Plus-minus has its limits as a metric, but here is something. He was only a minus-1 in 30 regulation and extra time losses. To the extent plus-minus serves as a gross indicator of good things and bad things happening on ice, there did not seem to be many bad things happening on Niskanen’s watch in losing efforts.
He had strong possession numbers, too. Niskanen was 41st of 197 defensemen appearing in at least 40 games in Corsi-for/on-ice at 5-on-5 (behindthenet.ca) , sixth among that group in Corsi-relative (on-ice relative to off ice) That he finished ninth in PDO among those defensemen suggests a certain amount of luck in his favor. All of those numbers were best among the Penguins’ defense. But here’s the thing. Those rankings aren’t much different from his last full year in Dallas in 2009-2010 (behindthenet.ca). Niskanen might just be a good possession defenseman.
He ain’t a workhorse, cuz. Last year he averaged 21 minutes a night, the most he’s averaged over his seven-year career. Last year he was fourth on the Penguins in even strength ice time. He was third in average power play ice time, and he doesn’t kill penalties (42 seconds a game shorthanded last year). He might not play top pair with the Caps, but he hasn’t yet shown he can skate top pair minutes, anyway. Last year he skated most at 5-on-5 with, inorder, Sidney Crosby, Jussi Jokinen, Chris Kunitz, and Evgeni Malkin. That’s pretty nice shelter there. Is he going to have that with the Caps?
The Big Question... Just what is Matt Niskanen’s role?
By Washington Capitals standards, Matt Niskanen is a big free agent acquisition.
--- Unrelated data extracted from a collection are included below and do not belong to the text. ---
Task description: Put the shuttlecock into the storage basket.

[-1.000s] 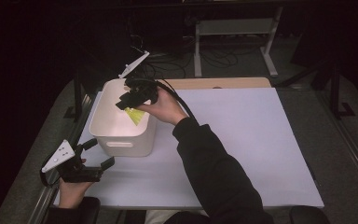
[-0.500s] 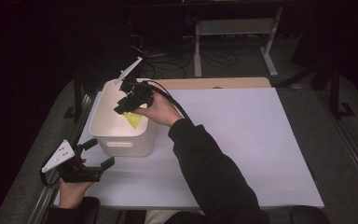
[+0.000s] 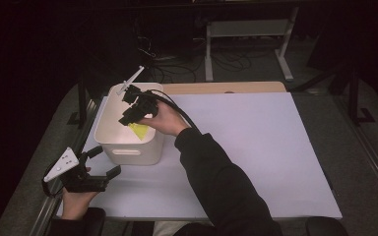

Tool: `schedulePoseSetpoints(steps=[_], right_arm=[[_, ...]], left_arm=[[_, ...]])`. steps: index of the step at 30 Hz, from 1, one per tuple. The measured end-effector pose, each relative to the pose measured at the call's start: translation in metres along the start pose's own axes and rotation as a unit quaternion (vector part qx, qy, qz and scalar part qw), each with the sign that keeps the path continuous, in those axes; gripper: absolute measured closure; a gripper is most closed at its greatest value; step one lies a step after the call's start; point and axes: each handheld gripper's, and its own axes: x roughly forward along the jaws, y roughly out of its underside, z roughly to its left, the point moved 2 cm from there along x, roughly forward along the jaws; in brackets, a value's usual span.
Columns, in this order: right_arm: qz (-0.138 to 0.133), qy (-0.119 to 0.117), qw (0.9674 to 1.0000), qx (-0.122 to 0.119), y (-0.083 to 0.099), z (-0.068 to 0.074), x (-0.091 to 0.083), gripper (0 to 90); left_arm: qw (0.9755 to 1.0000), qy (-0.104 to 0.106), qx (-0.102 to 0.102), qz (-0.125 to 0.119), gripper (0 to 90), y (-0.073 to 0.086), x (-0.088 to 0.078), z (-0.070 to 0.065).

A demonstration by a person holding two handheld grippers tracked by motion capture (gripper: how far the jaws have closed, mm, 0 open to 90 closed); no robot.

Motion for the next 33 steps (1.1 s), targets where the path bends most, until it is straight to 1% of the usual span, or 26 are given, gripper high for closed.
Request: schedulePoseSetpoints(steps=[4,8,9,10,11,12,14,19,22,24,25,27,28,29,31,33], right_arm=[[0.007,-0.001,1.0,0.004,0.001,0.0,0.004,64.0],[0.013,-0.004,0.9998,0.014,0.002,-0.001,0.006,62.9],[0.012,-0.006,0.9997,0.018,0.002,-0.002,0.006,61.2],[0.012,-0.012,0.9996,0.024,0.003,-0.003,0.007,56.9],[0.014,-0.014,0.9994,0.028,0.003,-0.004,0.007,54.7],[0.016,-0.013,0.9993,0.031,0.004,-0.004,0.007,50.7],[0.019,-0.015,0.9989,0.041,0.006,-0.006,0.008,47.3],[0.019,-0.011,0.9984,0.053,0.01,-0.009,0.007,38.6],[0.018,-0.008,0.9983,0.054,0.011,-0.01,0.003,31.3],[0.017,-0.006,0.9985,0.052,0.011,-0.01,0.001,24.9],[0.017,-0.006,0.9985,0.052,0.011,-0.01,0.001,24.9],[0.017,0.003,0.9986,0.05,0.011,-0.01,-0.003,16.7],[0.019,0.006,0.9986,0.05,0.011,-0.008,-0.004,15.8],[0.018,0.008,0.9989,0.043,0.011,-0.008,-0.005,14.5],[0.019,0.011,0.9988,0.044,0.013,-0.007,-0.009,13.2],[0.021,0.008,0.9989,0.042,0.015,-0.006,-0.011,12.1]], left_arm=[[1.0,0.0,0.0,0.0,0.0,0.0,0.0,0.0],[1.0,0.0,0.0,0.0,0.0,0.0,0.0,0.0],[1.0,0.0,0.0,0.0,0.0,0.0,0.0,0.0],[1.0,0.0,0.0,0.0,0.0,0.0,0.0,0.0],[1.0,0.0,0.0,0.001,0.0,0.0,0.0,0.0],[1.0,0.0,0.0,0.001,0.0,0.0,0.0,0.0],[1.0,0.0,0.001,0.001,0.0,0.0,0.0,0.0],[1.0,0.0,0.001,0.001,0.0,0.0,0.0,0.0],[1.0,0.0,0.001,0.001,0.0,0.0,0.0,0.0],[1.0,0.0,0.002,0.001,0.0,0.0,0.0,0.0],[1.0,0.0,0.002,0.001,0.0,0.0,0.0,0.0],[1.0,0.0,0.001,0.002,0.0,0.0,0.0,0.0],[1.0,0.0,0.001,0.002,0.0,0.0,0.0,0.0],[1.0,0.0,0.001,0.001,0.0,0.0,0.0,0.0],[1.0,0.0,0.0,0.001,0.0,0.0,0.0,0.0],[1.0,0.0,0.0,0.001,0.0,0.0,0.0,0.0]])
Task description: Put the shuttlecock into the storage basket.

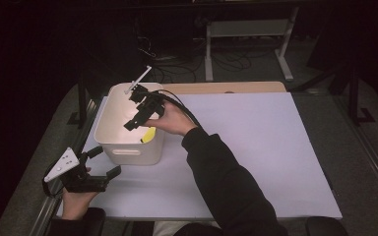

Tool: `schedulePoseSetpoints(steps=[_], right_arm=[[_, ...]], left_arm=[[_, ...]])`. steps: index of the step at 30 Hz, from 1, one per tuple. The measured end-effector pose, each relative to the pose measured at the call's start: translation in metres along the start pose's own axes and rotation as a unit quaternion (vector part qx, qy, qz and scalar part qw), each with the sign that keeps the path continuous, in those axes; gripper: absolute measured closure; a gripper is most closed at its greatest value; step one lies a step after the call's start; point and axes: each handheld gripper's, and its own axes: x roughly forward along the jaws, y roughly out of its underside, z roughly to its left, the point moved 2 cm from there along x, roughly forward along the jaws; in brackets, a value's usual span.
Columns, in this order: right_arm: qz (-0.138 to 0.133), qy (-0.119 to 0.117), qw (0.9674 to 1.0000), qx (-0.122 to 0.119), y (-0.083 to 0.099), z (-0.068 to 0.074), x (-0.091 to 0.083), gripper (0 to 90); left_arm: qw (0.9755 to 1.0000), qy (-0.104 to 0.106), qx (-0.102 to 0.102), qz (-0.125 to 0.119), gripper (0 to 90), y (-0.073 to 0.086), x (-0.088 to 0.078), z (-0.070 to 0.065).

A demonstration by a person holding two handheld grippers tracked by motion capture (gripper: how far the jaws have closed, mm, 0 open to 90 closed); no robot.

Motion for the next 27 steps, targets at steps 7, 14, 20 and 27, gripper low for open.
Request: schedulePoseSetpoints(steps=[7,14,20,27], right_arm=[[-0.007,0.001,1.0,0.001,0.008,-0.001,-0.011,0.0],[-0.012,-0.004,0.9999,-0.004,0.012,0.002,-0.021,0.0],[-0.015,-0.002,0.9999,-0.005,0.017,0.003,-0.028,0.0],[-0.022,0.005,0.9997,-0.004,0.025,0.003,-0.039,0.0]], left_arm=[[1.0,-0.001,0.001,0.001,0.0,0.0,-0.001,0.0],[1.0,-0.001,0.001,0.002,0.0,0.0,-0.001,0.0],[1.0,-0.001,0.003,0.003,0.0,0.0,-0.001,0.0],[1.0,-0.001,0.002,0.003,0.0,0.0,0.0,0.0]])
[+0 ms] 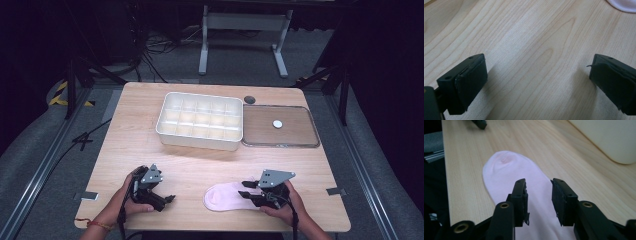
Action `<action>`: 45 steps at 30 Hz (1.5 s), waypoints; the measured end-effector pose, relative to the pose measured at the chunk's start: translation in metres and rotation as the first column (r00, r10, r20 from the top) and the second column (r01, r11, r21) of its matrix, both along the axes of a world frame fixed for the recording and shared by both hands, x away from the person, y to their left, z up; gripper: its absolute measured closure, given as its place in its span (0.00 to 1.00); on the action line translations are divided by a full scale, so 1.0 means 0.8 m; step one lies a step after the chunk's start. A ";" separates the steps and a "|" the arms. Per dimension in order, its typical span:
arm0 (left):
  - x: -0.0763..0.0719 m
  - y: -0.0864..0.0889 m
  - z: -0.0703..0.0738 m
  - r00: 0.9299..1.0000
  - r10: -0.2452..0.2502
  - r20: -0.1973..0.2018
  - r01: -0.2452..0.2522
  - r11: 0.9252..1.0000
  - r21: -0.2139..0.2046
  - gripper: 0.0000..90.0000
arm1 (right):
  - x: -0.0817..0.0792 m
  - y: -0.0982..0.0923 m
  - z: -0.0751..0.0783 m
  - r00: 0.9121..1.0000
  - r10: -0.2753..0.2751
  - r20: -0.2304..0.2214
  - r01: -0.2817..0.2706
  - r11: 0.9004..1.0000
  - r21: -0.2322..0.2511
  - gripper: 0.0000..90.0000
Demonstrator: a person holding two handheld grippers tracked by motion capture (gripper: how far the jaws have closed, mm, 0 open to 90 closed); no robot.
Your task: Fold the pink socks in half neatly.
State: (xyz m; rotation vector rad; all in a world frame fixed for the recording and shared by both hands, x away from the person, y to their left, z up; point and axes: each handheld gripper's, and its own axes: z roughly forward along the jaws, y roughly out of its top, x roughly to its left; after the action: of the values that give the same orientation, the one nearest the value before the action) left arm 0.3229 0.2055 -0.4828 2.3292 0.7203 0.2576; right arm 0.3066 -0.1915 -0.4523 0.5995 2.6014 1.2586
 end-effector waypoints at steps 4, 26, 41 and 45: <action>-0.001 -0.003 0.000 1.000 0.023 -0.001 -0.023 1.000 -0.011 0.06 | -0.003 0.017 -0.007 0.999 0.052 -0.010 -0.052 0.998 -0.018 0.79; -0.001 -0.058 0.020 0.999 -0.002 -0.051 -0.006 0.988 -0.154 0.39 | -0.008 0.044 -0.033 0.995 0.088 -0.048 -0.090 0.995 -0.047 0.95; -0.001 -0.136 0.011 0.998 -0.039 -0.052 0.033 0.994 -0.109 0.47 | -0.010 0.047 -0.033 0.996 0.082 -0.039 -0.084 0.995 -0.049 0.96; -0.003 -0.141 0.007 0.998 -0.044 -0.047 0.039 0.995 -0.093 0.49 | -0.010 0.047 -0.033 0.996 0.083 -0.037 -0.085 0.995 -0.050 0.96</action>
State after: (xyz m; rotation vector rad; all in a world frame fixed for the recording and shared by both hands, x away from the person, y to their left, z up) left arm 0.3207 0.0923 -0.4771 2.2667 0.6921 0.1461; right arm 0.2986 -0.1536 -0.4789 0.5128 2.7046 1.2115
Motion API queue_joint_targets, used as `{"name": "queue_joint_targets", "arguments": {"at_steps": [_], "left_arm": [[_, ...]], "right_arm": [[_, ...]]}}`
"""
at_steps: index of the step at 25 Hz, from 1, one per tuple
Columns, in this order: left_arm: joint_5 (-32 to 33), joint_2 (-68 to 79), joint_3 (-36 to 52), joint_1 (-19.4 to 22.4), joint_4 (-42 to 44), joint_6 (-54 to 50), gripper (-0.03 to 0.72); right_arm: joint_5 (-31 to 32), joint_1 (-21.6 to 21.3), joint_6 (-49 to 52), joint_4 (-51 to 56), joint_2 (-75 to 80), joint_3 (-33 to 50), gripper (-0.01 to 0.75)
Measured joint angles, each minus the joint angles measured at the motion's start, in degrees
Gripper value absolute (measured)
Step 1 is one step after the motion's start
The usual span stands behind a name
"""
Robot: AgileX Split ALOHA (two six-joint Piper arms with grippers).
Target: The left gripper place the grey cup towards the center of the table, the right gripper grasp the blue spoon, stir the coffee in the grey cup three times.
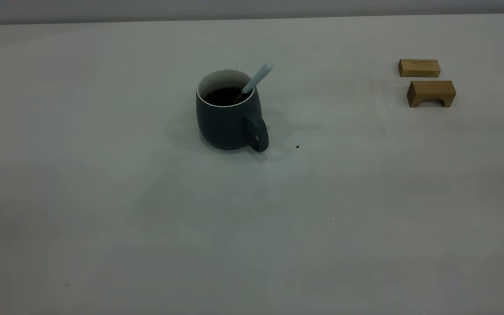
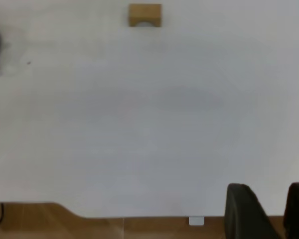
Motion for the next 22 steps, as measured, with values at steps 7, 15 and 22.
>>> {"name": "queue_joint_targets", "arguments": {"at_steps": [7,15,22], "left_arm": [[0.0,0.0,0.0,0.0,0.0,0.0,0.587],[0.0,0.0,0.0,0.0,0.0,0.0,0.587],[0.0,0.0,0.0,0.0,0.0,0.0,0.587]], "right_arm": [[-1.5,-1.8,-0.1,0.2,-9.2,5.6,0.237],[-4.2,-1.8,-0.1,0.7,-11.3,7.1,0.237],[-5.5,-1.8,-0.6,0.7,-11.4,7.6,0.237]]}}
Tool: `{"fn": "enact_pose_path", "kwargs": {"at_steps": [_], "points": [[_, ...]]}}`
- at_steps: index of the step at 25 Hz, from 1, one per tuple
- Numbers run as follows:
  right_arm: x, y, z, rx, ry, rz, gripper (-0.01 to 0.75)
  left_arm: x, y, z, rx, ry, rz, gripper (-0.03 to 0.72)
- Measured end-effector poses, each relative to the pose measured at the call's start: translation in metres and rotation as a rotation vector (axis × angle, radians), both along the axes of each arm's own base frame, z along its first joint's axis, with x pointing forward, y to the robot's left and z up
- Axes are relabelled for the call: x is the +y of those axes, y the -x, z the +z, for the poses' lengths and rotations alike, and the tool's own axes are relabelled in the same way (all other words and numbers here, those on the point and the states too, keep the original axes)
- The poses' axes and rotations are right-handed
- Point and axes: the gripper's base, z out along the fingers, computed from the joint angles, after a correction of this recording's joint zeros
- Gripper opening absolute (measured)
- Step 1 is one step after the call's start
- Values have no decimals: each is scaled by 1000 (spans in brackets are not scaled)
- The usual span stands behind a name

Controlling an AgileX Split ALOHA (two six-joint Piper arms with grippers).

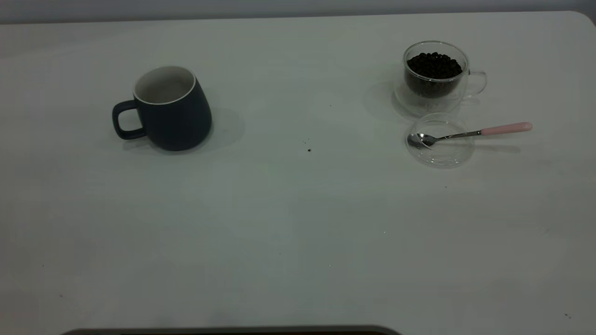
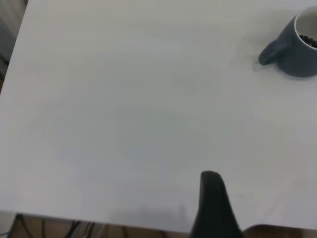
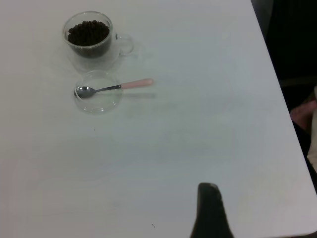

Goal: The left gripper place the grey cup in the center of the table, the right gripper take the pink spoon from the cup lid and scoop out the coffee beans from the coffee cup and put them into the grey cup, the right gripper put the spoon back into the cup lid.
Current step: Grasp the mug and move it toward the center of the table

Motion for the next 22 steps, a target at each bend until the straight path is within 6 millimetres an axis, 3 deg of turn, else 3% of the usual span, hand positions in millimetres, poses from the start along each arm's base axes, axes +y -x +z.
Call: {"fn": "enact_pose_path", "kwargs": {"at_steps": [4, 7, 16, 22], "points": [[0, 0, 0, 0, 0, 0, 575, 3, -54, 1, 54, -23, -48, 567], [0, 0, 0, 1, 0, 0, 575, 2, -89, -9, 98, -15, -86, 567], [0, 0, 0, 1, 0, 0, 575, -3, -159, -37, 200, -16, -223, 567], [0, 0, 0, 1, 0, 0, 575, -1, -223, -64, 298, -53, -311, 567]]}}
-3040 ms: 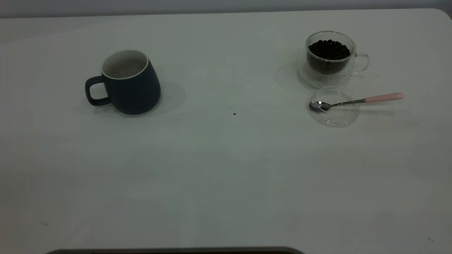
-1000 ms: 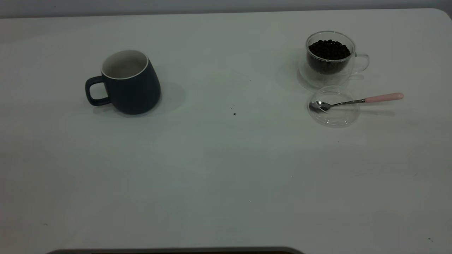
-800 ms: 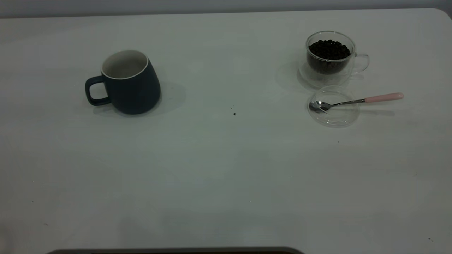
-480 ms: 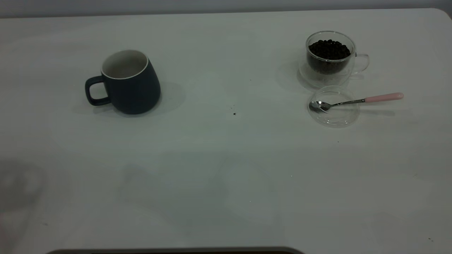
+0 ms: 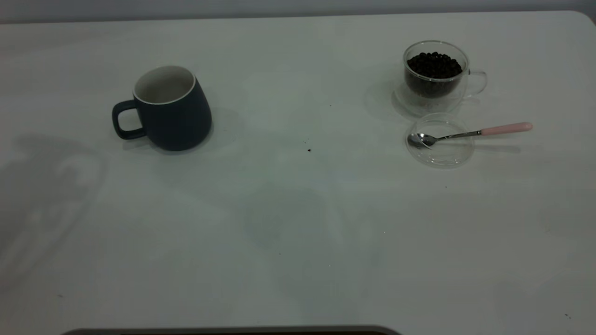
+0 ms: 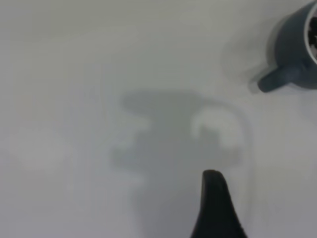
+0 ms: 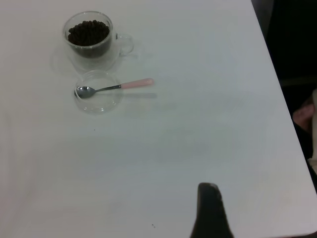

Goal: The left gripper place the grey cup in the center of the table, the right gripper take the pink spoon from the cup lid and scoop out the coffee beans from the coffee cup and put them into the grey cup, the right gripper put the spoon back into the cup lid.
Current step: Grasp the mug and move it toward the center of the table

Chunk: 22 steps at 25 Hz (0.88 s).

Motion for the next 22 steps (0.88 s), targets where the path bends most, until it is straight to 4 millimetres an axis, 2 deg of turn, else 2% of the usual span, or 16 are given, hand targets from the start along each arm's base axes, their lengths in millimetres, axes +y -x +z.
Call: {"fn": "enact_pose_path", "kwargs": {"at_steps": [3, 5, 9, 13, 17, 22], "points": [[0, 0, 0, 0, 0, 0, 575, -1, -29, -17, 73, -51, -147, 567], [0, 0, 0, 0, 0, 0, 575, -7, -41, -30, 152, -83, -285, 567], [0, 0, 0, 0, 0, 0, 575, -22, -57, -69, 294, -119, -546, 567], [0, 0, 0, 0, 0, 0, 575, -29, -65, -112, 386, -112, -649, 567], [0, 0, 0, 0, 0, 0, 575, -38, -72, -137, 375, -131, -707, 567], [0, 0, 0, 0, 0, 0, 575, -62, -82, -155, 268, -187, -800, 567]]}}
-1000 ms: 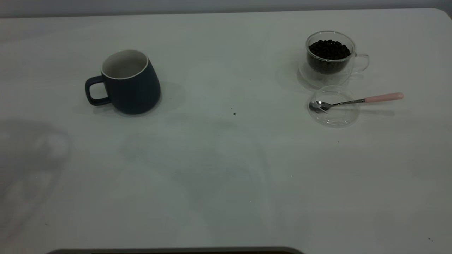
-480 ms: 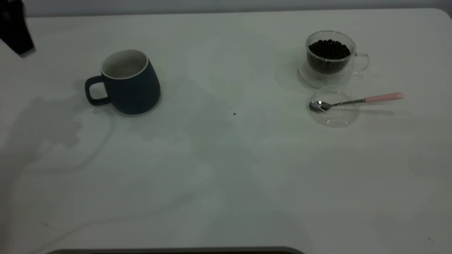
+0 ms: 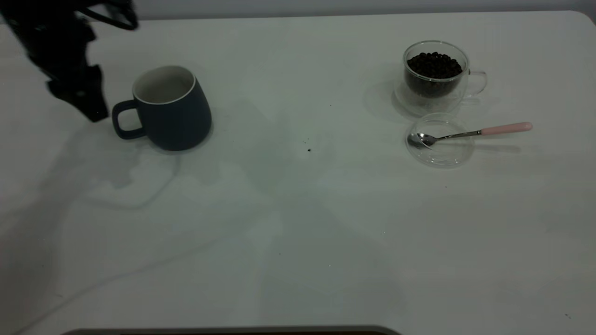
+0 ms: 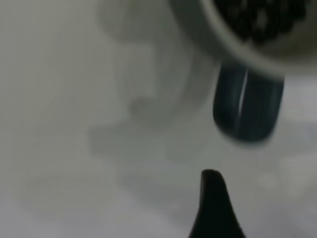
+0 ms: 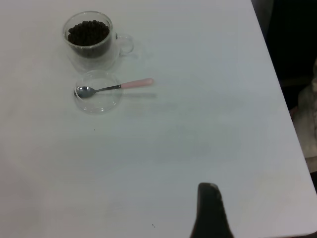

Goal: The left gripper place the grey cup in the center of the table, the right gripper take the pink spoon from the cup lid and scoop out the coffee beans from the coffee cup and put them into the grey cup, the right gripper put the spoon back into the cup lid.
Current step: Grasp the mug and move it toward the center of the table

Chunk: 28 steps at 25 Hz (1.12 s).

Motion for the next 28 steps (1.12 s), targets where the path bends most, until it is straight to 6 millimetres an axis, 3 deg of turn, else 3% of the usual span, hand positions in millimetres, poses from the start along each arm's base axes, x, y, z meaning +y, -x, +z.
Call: {"fn": "enact_pose_path", "kwargs": {"at_steps": [5, 13, 28], "points": [[0, 0, 0, 0, 0, 0, 575, -15, -5, -19, -59, -1, -64, 567], [0, 0, 0, 0, 0, 0, 575, -28, -14, -32, -117, -13, -190, 567], [0, 0, 0, 0, 0, 0, 575, -123, -31, -39, -218, 31, -366, 567]]}}
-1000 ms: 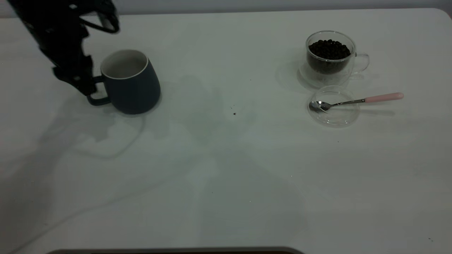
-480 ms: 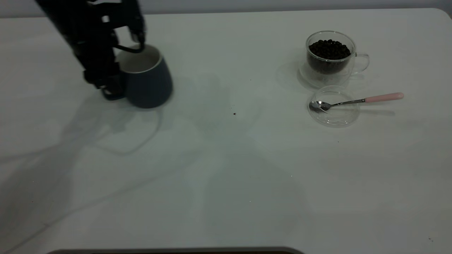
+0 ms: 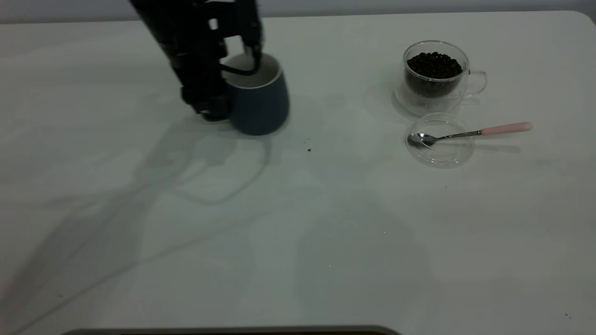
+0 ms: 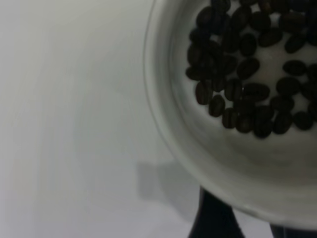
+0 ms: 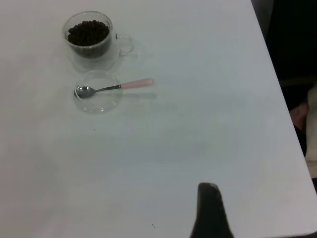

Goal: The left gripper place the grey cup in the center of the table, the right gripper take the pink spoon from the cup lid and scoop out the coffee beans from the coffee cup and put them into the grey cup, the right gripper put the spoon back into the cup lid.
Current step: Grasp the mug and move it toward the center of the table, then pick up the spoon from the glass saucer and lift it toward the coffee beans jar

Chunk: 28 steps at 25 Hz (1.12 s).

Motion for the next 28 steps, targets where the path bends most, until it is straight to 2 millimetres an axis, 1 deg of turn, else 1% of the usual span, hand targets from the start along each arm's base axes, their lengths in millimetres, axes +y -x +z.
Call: {"fn": "enact_pose_path", "kwargs": {"at_steps": [4, 6, 9, 11, 13, 15, 18, 21, 23, 25, 28], "points": [[0, 0, 0, 0, 0, 0, 575, -20, 1, 3, -8, 37, -7, 567], [0, 0, 0, 0, 0, 0, 575, -24, 3, 3, -1, 37, -14, 567], [0, 0, 0, 0, 0, 0, 575, -22, 7, 3, 51, 26, 4, 567], [0, 0, 0, 0, 0, 0, 575, -16, 9, 8, 97, 8, 29, 567], [0, 0, 0, 0, 0, 0, 575, -9, 9, 22, 113, -15, 64, 567], [0, 0, 0, 0, 0, 0, 575, -1, 8, 43, 104, -52, 103, 567], [0, 0, 0, 0, 0, 0, 575, 9, 10, 85, 67, -86, 203, 567], [0, 0, 0, 0, 0, 0, 575, 19, 20, 141, 29, -88, 352, 567], [0, 0, 0, 0, 0, 0, 575, 27, 34, 178, 26, -83, 448, 567], [0, 0, 0, 0, 0, 0, 575, 36, 51, 215, 28, -73, 524, 567], [0, 0, 0, 0, 0, 0, 575, 51, 87, 271, 29, -63, 601, 567]]}}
Signing players in their prime on high-dollar, long-term deals is not something the Caps have done a lot of over the years. But if one looks at Niskanen’s comparables by age (25-29) and cap hit ($5.5-6.0 million), courtesy of capgeek.com, one sees a nice, tidy neighborhood: Tobias Entrom, Brent Burns, Brent Seabrook. It is a neighborhood of upper-middle class homes, not the McMansions where Shea Weber, P.K. Subban, and Ryan Suter reside. And that raises the matter of the role Niskanen will play for the Caps. He could end up on any of the three pairs, skating on the right side next to Karl Alzner, Brooks Orpik, or Dmitry Orlov (or whoever mans that spot until Orlov is healthy).
As Cheerless noted, Niskanen has not been called upon to be a minutes-eater, and chances are he will not be one for the Caps. He figures to get the 17-or-so even strength minutes he had with the Penguins the last two seasons. Chances are he will at least start as the third option at the point on the power play, suggesting he will not get the three minutes a game on the man advantage he enjoyed in Pittsburgh last season. He was not a penalty killing fixture with the Penguins, and it is uncertain that he will increase his time in those situations.
In the end…
This discussion argues for moderating expectations with respect to Niskanen. He is a good – a very good – defenseman. He provides a measure of depth in skill that the Caps have not had at the position in some time. He is not a slam-dunk first pairing defenseman, and truth be told, the notion of a “top pair” loses some meaning on this club when they can ice five very good defensemen. It suggests that Niskanen will be part of a robust chorus, a group that will average similar minutes in even strength ice time, the differences among them being in how they are deployed on special teams.
His numbers might not reach those he put up in his career year last season, but think of his contribution in terms of “wins over replacement.” He will be a big improvement over the cast of defensemen from last year that he replaces, and that should be enough to secure a few more wins for the Caps, the margin they would need for a return to the playoffs. It is not expectations for Niskanen’s own numbers that are relevant here, it is the expectation for the team given his presence and how it firms up what was a thin back line that should be one’s focus.